CMSC 35100 - Natural Language Processing
Spring 2003
Assignment #1: Due April, 2003


Goals:

This assignment covers approaches to morphological and pronunciation variation in the two-level morphology framework using finite state transducers in general and an implementation called PC-Kimmo in particular. You will implement rules to model several phenomena and analyze some of the strengths and limitations of both the general approach and some specific morphological models.

Implementation:

We'll be using the PC-Kimmo system for two level morphology. The code for this system is installed in /opt/pc-parse/pc-parse-20.../bin on CS department machines. The two programs you will likely need are pckimmo and kgen. pckimmo takes a specification of lexicon and rule files and then implements the finite state transduction process according to the rules. Since pckimmo expects rules to be specified as transition tables - which should be written by machines and not by humans, we include the program kgen that compiles the Chomsky and Halle-style phonological rules we have used in class into the necessary transition tables. The invocation is as follows:

kgen < rules.in > rules.out

test1.txt and test2.txt are examples of valid input files to kgen.

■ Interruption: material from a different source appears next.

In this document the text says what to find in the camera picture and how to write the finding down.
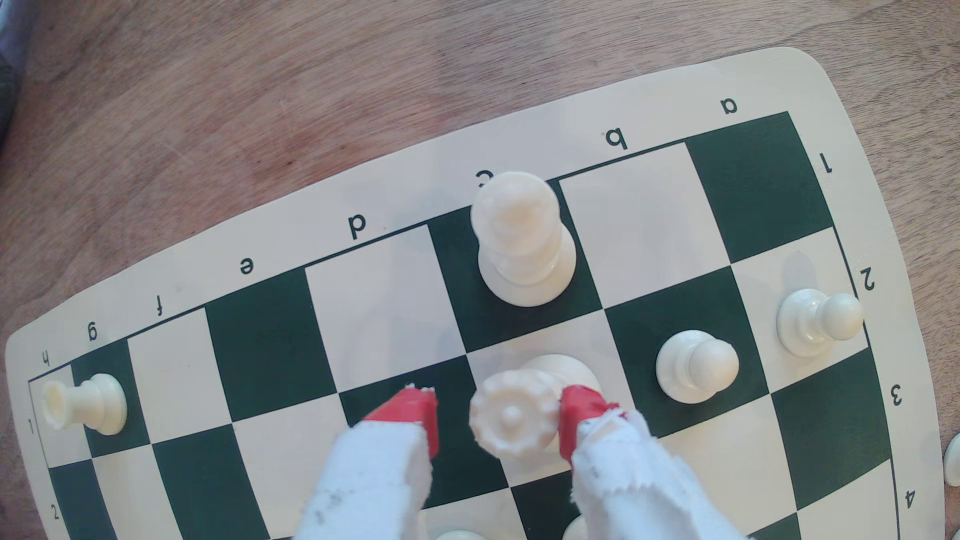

The auxiliary model files appear here. You will want to use the English grammar specification files for comparison.

NEW: Additional pckimmo documentation: http://www.sil.org/pckimmo/v2/doc/guide.html

Problem 1

Use the English lexicon and rule files provided by invoking pckimmo and giving the command:

take englex.tak

with the paths updated to reflect your directory structure.

Part A

Execute generate refer+ing. What happens? What is the problem and why does it occur?

Part B

Execute generate picnic+ing What happens? What is the problem and why does it occur?

Problem 2

Implement the SOUNDEX algorithm with PC-Kimmo. (This is exercise 3.6 in the text.) The SOUNDEX algorithm (Odell and Russell, 1922; Knuth,1973) is a method commonly used in libraries and older Census records for representing people's names. It has the advantage that versions of the names that are slightly misspelled or otherwise modified (common, for example, in hand-written census records) will stil have the same representation as correctly-spelled names. (e.g. Jurafsky, Jarofsky, Jarovsky, and Jarovski all map to J612).
  1. Keep the first letter of the name, and drop all occurrences of non-initial a, e, h, i, o, u, w, y
  2. Replace the remaining letters with the following numbers:
    • b,f,p,v: 1
    • c,g,j,k,q,s,x,z: 2
    • d,t: 3,
    • l: 4
    • m,n: 5
    • r: 6
  3. Replace any sequences of identical numbers with a single number (i.e., 666: 6)
  4. Convert to the form Letter Digit Digit Digit by dropping digits past the third (if necessary) or padding with trailing zeroes (if necessary).